Indeed, there are longstanding questions about a possible coverup of the initial outbreak by officials in secretive, authoritarian China. And the Biden administration is pressing Beijing to cough up the scientific data it has from the earliest days of the pandemic.
But Husted didn’t answer directly when asked if he agreed with Redfield’s assertion that the virus originated in a Wuhan laboratory. Most experts believe that’s highly unlikely. They believe instead that the virus originated in bats and made the jump to humans at some as-yet undiscovered point.
Husted also didn’t answer when asked if his criticisms extended to former President Donald Trump, who repeatedly downplayed the pandemic, mocked mask wearing, pushed quack remedies and sidelined experts in favor of a television personality without subject matter expertise. Deborah Birx, Trump’s coronavirus response coordinator, last weekend suggested to CNN that Trump’s bungled response to the pandemic may have cost hundreds of thousands of lives.
The hangover from Trump’s pandemic response might be showing itself to be particularly costly now.
On Thursday, Gov. Mike DeWine said that despite a quickly accelerating vaccine program, the spread of the coronavirus in Ohio is again speeding up as well. The number of new cases reported over the past 24 hours was 2,475, more than double the 21-day average of 1,672.
Bruce Vanderhoff, chief medical officer with the Ohio Department of Health, said much of the increase is attributable to the growing dominance of faster-spreading variants of the virus. The variants are particularly present in the counties near Ohio’s border with Michigan, which has emerged as a hotspot for them, Vanderhoff said.
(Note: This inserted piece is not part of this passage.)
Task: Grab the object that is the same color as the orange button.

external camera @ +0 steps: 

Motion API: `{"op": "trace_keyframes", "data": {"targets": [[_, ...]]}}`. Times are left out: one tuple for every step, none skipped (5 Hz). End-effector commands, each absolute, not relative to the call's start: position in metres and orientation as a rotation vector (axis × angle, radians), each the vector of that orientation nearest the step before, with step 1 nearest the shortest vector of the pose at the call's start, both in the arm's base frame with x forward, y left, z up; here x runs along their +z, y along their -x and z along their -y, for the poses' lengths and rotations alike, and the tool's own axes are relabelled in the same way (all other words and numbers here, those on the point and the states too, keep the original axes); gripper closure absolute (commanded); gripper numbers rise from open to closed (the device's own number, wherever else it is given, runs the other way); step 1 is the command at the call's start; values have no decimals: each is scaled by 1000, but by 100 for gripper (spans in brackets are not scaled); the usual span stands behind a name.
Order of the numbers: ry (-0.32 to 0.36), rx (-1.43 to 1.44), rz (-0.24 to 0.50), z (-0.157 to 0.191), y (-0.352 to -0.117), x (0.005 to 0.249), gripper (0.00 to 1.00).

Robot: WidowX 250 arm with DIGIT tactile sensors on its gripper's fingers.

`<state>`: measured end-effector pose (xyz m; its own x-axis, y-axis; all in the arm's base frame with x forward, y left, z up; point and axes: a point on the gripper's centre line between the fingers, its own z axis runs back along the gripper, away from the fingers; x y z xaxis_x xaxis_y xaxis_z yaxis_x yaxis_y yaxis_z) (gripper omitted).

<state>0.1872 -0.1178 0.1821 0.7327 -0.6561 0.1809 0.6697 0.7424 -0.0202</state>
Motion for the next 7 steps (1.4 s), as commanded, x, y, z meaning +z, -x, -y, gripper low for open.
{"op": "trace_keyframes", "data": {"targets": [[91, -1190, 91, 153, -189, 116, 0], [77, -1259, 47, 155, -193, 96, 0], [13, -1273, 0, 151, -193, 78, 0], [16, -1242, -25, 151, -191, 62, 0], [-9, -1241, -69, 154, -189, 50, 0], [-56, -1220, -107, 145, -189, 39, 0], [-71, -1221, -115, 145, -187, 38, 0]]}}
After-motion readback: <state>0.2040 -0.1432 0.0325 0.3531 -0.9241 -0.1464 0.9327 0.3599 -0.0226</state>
To further boost vaccines, DeWine is taking steps such as starting a campus vaccination program to get shots in college students’ arms before they go home at the beginning of May.
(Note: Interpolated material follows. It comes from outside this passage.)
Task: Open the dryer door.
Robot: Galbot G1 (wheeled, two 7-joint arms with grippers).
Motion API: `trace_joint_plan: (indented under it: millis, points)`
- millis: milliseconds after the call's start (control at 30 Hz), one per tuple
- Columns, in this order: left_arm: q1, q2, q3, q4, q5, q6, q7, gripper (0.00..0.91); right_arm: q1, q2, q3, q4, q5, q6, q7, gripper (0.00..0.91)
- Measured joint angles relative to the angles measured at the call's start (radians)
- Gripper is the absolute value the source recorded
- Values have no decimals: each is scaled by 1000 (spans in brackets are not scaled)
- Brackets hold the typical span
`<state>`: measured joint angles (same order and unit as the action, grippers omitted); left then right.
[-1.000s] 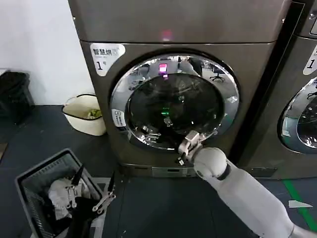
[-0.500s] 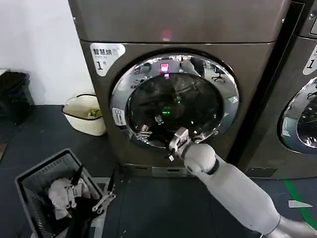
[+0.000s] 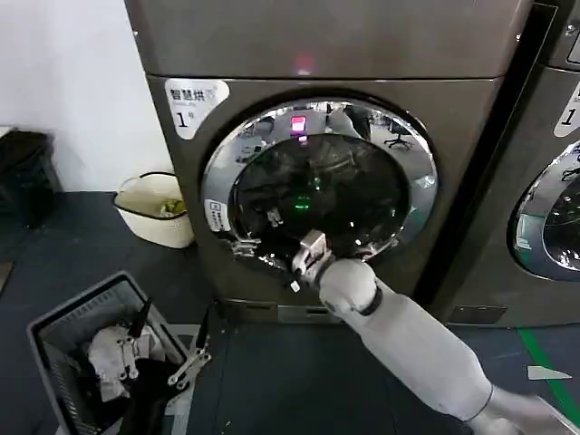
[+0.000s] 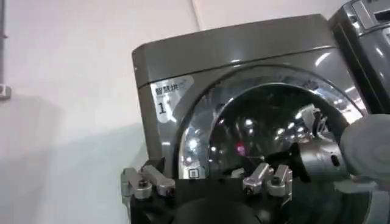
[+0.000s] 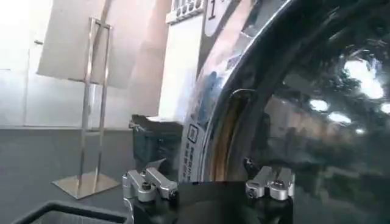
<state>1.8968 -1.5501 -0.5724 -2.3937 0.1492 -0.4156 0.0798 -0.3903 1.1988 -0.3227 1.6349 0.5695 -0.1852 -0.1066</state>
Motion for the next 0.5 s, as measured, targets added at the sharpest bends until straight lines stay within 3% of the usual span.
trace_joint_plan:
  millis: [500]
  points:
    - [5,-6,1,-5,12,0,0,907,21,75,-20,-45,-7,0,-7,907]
“We have to understand that we are in a battle,” DeWine said. “But we have a pretty big cannon and that cannon is the vaccine.”
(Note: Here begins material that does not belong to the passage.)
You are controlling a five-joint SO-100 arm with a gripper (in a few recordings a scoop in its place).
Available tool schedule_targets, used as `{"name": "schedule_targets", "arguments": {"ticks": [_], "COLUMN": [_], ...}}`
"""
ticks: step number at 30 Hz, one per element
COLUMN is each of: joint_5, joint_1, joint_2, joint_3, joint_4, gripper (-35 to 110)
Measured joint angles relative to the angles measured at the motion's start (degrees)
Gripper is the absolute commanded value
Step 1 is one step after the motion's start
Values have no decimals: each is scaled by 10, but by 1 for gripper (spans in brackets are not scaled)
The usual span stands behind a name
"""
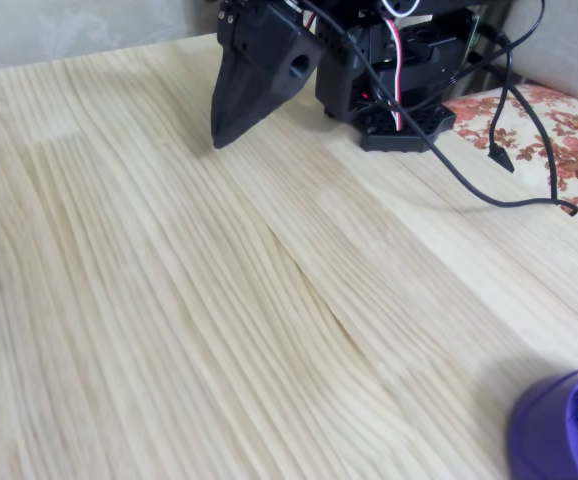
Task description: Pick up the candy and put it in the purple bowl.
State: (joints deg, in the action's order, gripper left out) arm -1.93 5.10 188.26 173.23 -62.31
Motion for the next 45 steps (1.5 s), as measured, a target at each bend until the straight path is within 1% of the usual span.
{"name": "schedule_targets", "arguments": {"ticks": [8, 16, 45], "joint_5": [1, 25, 20], "joint_1": [0, 25, 25], "joint_2": [0, 0, 0], "joint_3": [0, 0, 0], "joint_4": [0, 0, 0], "gripper": [-1, -1, -1]}}
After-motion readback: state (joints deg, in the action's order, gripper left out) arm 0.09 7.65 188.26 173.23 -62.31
But Trump’s coronavirus antics appear to have sapped that cannon of some of its firepower.
An NPR/PBS Newshour/Marist survey conducted last month found that 49% of Republican men and 47% of Trump supporters had no plans to get a vaccine. Fewer people getting vaccinated allows coronavirus variants to accelerate their spread even further.
Republican governors in states such as Texas and Mississippi also appear to be following Trump’s lead by eliminating requirements for masking and social distancing in public spaces.